• AP U.S. Government & Politics
     

    PURPOSE: The Advanced Placement U.S. Government and Politics course is an in-depth inquiry into the American political system. The course will provide students with the knowledge and skills with which to analyze, interpret and participate in the American democracy. The course will follow the curriculum designed by the College Board Advanced Placement Program and the Virginia Standards of Learning. It is designed for highly motivated college preparatory students. Students will prepare for the AP exam which is given in May. Students who are successful on the AP exam could receive college credit for the course.

     

    EXPECTATIONS: Attendance is the key to success. Students are expected to have excellent attendance for any Advanced Placement course. Any missed work should be made up immediately. · Students are expected to take an interest in the actions of the government and the political process. Interest is evidenced by consistent and active participation in class discussions. · Students should stay abreast of current events in government and politics at the national, state and local levels and be prepared to discuss such affairs in class.

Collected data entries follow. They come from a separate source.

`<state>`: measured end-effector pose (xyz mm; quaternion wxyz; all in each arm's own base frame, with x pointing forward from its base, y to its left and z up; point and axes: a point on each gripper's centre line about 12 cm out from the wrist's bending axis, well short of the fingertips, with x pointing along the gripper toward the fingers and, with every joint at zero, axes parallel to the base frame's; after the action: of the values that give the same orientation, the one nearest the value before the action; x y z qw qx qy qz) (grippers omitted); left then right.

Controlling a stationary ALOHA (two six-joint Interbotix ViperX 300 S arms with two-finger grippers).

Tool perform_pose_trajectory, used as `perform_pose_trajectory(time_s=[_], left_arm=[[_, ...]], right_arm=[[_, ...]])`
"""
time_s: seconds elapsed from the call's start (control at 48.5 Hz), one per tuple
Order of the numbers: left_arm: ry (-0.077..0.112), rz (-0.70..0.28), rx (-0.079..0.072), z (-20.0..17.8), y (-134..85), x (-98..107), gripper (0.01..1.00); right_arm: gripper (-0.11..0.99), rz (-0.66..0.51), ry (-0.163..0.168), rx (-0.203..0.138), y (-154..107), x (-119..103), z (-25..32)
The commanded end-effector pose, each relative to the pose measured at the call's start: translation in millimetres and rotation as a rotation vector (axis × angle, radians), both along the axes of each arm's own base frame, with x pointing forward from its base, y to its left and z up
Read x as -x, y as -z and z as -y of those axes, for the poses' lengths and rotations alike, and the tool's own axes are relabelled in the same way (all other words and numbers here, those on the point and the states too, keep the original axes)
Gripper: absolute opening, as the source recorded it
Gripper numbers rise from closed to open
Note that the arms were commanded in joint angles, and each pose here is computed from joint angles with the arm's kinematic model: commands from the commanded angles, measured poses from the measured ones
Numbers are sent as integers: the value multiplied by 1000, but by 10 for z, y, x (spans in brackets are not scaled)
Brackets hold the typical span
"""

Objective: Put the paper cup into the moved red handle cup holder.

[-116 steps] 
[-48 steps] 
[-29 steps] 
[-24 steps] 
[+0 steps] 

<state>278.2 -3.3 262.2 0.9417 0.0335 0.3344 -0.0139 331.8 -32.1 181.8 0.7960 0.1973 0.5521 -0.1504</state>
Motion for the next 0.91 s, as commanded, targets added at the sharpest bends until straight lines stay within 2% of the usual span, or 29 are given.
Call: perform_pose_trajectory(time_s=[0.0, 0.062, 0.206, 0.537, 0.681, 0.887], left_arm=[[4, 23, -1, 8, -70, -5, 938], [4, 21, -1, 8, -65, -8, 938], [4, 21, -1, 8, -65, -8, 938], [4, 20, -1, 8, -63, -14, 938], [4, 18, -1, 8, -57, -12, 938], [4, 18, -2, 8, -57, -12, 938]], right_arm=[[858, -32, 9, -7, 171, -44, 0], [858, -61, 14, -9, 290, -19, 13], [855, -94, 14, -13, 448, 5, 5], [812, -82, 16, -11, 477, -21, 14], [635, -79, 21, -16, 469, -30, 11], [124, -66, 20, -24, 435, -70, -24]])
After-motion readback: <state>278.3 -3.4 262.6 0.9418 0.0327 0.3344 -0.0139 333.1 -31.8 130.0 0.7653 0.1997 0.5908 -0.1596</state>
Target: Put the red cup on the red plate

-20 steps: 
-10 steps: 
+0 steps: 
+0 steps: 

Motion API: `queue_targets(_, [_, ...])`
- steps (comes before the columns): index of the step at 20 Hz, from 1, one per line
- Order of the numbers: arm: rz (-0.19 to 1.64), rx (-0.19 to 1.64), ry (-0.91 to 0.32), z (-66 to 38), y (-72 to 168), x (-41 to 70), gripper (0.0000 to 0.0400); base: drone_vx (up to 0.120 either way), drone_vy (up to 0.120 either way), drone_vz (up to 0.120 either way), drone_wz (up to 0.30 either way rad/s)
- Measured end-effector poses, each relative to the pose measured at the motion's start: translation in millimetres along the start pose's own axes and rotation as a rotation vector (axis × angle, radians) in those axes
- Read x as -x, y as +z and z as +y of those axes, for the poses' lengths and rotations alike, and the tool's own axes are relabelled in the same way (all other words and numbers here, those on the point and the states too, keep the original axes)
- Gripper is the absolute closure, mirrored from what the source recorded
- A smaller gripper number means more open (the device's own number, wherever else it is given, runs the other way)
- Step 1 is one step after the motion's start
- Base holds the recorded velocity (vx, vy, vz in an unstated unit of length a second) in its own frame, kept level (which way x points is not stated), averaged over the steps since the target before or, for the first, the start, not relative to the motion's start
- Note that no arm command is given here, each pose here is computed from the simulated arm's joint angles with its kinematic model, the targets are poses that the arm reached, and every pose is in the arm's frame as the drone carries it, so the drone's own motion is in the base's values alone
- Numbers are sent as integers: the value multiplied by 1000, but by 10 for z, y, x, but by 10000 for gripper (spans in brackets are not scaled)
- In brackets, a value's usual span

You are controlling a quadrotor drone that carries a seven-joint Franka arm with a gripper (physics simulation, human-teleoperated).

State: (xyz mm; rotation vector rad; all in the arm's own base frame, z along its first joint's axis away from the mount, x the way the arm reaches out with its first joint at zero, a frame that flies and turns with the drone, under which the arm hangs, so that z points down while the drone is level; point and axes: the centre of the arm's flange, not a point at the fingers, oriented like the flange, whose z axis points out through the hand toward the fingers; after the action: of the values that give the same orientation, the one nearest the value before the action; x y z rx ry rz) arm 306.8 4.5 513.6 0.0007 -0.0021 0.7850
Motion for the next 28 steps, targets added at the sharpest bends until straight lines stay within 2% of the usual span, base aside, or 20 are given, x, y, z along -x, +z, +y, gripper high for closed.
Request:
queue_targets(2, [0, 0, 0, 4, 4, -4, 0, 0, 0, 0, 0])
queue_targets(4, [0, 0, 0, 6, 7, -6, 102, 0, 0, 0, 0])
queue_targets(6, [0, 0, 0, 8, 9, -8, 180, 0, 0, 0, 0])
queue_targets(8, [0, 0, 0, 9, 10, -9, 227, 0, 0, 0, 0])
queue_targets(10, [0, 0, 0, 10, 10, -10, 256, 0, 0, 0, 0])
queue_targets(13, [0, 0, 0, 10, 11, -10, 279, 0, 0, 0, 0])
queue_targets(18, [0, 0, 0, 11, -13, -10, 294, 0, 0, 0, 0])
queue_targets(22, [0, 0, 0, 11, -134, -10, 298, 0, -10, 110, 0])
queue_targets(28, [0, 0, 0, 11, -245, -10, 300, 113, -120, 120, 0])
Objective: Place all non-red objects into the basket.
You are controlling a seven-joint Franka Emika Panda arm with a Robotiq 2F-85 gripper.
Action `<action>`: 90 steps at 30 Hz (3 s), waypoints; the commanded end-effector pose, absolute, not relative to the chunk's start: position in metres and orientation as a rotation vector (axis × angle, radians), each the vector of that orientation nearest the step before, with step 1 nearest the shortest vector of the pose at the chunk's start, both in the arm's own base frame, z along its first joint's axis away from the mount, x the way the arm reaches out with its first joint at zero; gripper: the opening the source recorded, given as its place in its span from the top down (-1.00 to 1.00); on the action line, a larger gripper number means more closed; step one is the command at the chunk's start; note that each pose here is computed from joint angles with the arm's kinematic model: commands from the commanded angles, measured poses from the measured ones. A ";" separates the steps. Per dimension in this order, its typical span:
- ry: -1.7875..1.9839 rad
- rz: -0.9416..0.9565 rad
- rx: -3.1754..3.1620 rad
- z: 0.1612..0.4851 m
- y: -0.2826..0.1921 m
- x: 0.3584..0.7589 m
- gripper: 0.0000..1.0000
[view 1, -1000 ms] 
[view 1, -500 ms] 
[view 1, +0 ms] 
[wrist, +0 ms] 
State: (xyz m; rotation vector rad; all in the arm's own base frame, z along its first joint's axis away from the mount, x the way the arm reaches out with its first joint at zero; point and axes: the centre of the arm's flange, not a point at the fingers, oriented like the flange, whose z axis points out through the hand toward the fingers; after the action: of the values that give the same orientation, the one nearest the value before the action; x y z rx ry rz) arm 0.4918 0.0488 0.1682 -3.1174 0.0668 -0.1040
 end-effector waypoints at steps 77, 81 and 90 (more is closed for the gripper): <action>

    OPERATIONS: The class meets daily for forty-five minutes for the entire year. · Students must commit to reading outside of the classroom. In addition to regular homework assignments, supplementary readings will be required on a regular basis. Students should arrive for class having read and thought about the reading assignments, and can expect to be tested on material that is not taught in class. · Internet access is a necessity for students to access resources, especially news media. If a student’s home does not have Internet access, school computers will be available.
    GRADING: The final course grade for the year will be the average of the first and second semester grades. Each semester grade is made up of the three six-weeks grades plus the exam. There will be a first semester exam in AP Government.
    Six week grades will be calculated as follows:
    • 40% Tests & Quizzes : Quizzes on textbook sections, readings and class lectures will be assigned with or without warning. Unit tests will be announced in advance.
    • 30% Free Response Questions (FRQs): FRQs are highly structured, task-based questions (essays). Students are required to answer four FRQs on the AP Government test. Students must master the ability to respond to FRQs in order to be successful in AP Government and will regularly practice this skill.
    • 30% Classwork & Homework: This component will include a variety of assignments such as student notes, current events assignments, question sets, and daily bellwork.
    CURRENT EVENTS: Students are expected to maintain awareness and knowledge of current events in government and politics at the state and national levels. This awareness begins with summer assignments which incorporate current events requirements. Students should develop the habit of skimming headlines (newspaper or Internet news sources), listening to radio news and watching television news. Participation in a class blog related to current events will be a course requirement.
    TEXTS: Government by the People. National, State & Local version. James MacGregor Burns, J. W. Peltason, et al. Prentice Hall.2004. This text is referred to as Burns. American Government Readings & Cases 14th edition. Peter Woll. Longman. New York. 2002. This text is referred to as Woll.